4.根据权利要求3所述的转基因干扰载体，其特征在于：所述目的基因为gp64基因，gp64基因的正向片段如SEQ ID NO:3的核苷酸序列所示，gp64基因的反向片段如SEQ ID NO:4的核苷酸序列所示。

5.根据权利要求4所述的转基因干扰载体，其特征在于：所述转基因干扰载体为pBac[Hr3-IE1P-gp64S-A3intron-gp64A-SV40-3×P3-EGFPafm]，转基因干扰载体以转座载体pBac[3×P3-EGFPafm]为基础载体，并依次含有病毒Hr3增强子、IE1启动子、gp64基因正向片段、家蚕肌动蛋白基因Actin 3内含子、gp64基因反向片段和终止信号序列SV40片段。

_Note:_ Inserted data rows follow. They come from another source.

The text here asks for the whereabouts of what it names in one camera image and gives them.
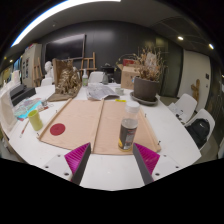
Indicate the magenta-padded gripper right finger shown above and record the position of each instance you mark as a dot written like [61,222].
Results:
[149,160]

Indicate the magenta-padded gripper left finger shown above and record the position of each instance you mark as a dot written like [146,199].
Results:
[75,160]

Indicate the clear bottle with dark drink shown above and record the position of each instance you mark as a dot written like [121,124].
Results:
[128,131]

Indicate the flat round red coaster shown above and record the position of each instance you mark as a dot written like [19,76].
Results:
[57,129]

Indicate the tan mat with wooden rods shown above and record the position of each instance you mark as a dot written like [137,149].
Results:
[86,123]

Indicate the yellow-green cup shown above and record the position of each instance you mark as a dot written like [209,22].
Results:
[35,120]

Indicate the black backpack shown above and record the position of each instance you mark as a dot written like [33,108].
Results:
[198,131]

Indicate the thin wooden stick red band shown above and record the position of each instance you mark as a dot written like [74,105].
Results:
[24,129]

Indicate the small paint jar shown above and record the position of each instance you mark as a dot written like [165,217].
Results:
[44,103]

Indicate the yellow marker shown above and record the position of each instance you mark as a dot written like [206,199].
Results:
[120,100]

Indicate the white plastic chair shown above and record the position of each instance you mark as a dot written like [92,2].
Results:
[96,77]
[46,82]
[186,105]
[205,115]

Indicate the dry plant in dark pot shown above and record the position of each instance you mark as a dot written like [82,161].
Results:
[146,88]

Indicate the grey newspaper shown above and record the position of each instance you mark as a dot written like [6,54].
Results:
[101,91]

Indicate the small white cup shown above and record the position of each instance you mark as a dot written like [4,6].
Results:
[119,91]

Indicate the brown wooden sculpture on board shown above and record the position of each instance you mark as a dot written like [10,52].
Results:
[66,81]

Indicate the white spray bottle green label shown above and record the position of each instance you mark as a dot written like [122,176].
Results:
[85,80]

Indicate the stack of black boxes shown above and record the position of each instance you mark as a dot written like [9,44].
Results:
[21,95]

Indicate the brown cardboard box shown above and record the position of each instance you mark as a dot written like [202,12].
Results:
[128,76]

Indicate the dark glass pitcher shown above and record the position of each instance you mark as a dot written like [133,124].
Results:
[105,78]

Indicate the white plaster bust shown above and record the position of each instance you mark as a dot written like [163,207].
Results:
[48,68]

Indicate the wooden easel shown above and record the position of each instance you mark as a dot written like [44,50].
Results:
[37,71]
[88,63]

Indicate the red bin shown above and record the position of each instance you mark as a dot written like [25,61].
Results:
[129,62]

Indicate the beige tall cabinet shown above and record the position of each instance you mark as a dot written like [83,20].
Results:
[30,63]

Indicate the round ceiling spotlights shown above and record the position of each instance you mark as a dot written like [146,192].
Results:
[180,38]

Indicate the long ceiling light panel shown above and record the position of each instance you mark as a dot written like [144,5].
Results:
[50,11]

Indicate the wooden figure by wall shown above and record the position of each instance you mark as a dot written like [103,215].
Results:
[196,90]

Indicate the black wall screen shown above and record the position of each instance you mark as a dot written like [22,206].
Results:
[65,48]

6. 权利要求3所述的转基因干扰载体的制备方法，其特征在于，具体包括以下步骤：

A．目的基因的正、反向片段的构建

设计目的基因正向片段，其上游引物为  5' ccggaattcccgattaaacgtaaagtcgagcacc 3'，其下游引物为:  5' cgcggatccgcggggcaataaacgaccaacc 3'；设计目的基因反向片段，其上游引物为:   5' cccaagcttggggggcaataaacgaccaacc 3'，其下游引物为   5' tgctctagagcaattaaacgtaaagtcgagcacc 3'；利用BmNPV病毒基因组为模板进行PCR扩增，分别得如SEQ ID NO:3所示的目的基因正向片段和如SEQ ID NO:4所示的目的基因反向片段；

B．pMD-19-gp64S-A3intron-gp64A的构建

将所述目的基因正向片段用EcoRⅠ和BamHⅠ进行双酶切，同时用EcoRⅠ和BamHⅠ双酶切包含A3 intron的pMD-19载体，连接酶切片段，得pMD-19-gp64S-A3intron载体；将所述目的基因反向片段和pMD-19-gp64S-A3intron载体分别用HindⅢ和XbaⅠ进行双酶切并连接，得到pMD-19-gp64S-A3intron-gp64A载体；

C．1180-IE1P-gp64S-A3intron-gp64A-SV40载体的构建

将含有IE1启动子和SV40终止信号的L4440载体和pMD-19-gp64S-A3intron-gp64A分别用EcoRⅠ和XbaⅠ进行双酶切并连接，得L4440-IE1P-gp64S-A3intron-gp64A-SV40载体，其核苷酸序列如SEQ ID NO:5；将L4440-IE1P-gp64S-A3intron-gp64A-SV40和pSLfa1180fa载体分别用SalⅠ和BglⅡ进行双酶切，回收目的条带后连接转化，筛选阳性克隆，得到1180-IE1P-gp64S-A3intron-gp64A-SV40载体；

D．1180-Hr3-IE1P-gp64S-A3intron-gp64A-SV40载体的构建

将1180-IE1P-gp64S-A3intron-gp64A-SV40载体和所述增强子Hr3分别用NcoⅠ进行单酶切，并连接，得1180-Hr3-IE1P-gp64S-A3intron-gp64A-SV40载体，其核苷酸序列如SEQ ID NO:6所示；

E． pBac[Hr3-IE1P-gp64S-A3intron-gp64A-SV40-3×P3-EGFPafm]载体的构建

用限制性内切酶AscⅠ分别酶切步骤D所得1180-Hr3-IE1P-gp64S-A3intron-gp64A-SV40载体，得Hr3-IE1P-gp64S-A3intron-gp64A-SV40片段；同时用内切酶AscⅠ单酶切piggyBac[3×p3 EGFP afm]，得piggyBac[3×p3 EGFP afm]线性片段；将Hr3-IE1P-gp64S-A3intron-gp64A-SV40片段和piggyBac[3×p3 EGFP afm]连接，得重组载体pBac[Hr3-IE1P-gp64S-A3intron-gp64A-SV40-3×P3-EGFP afm]。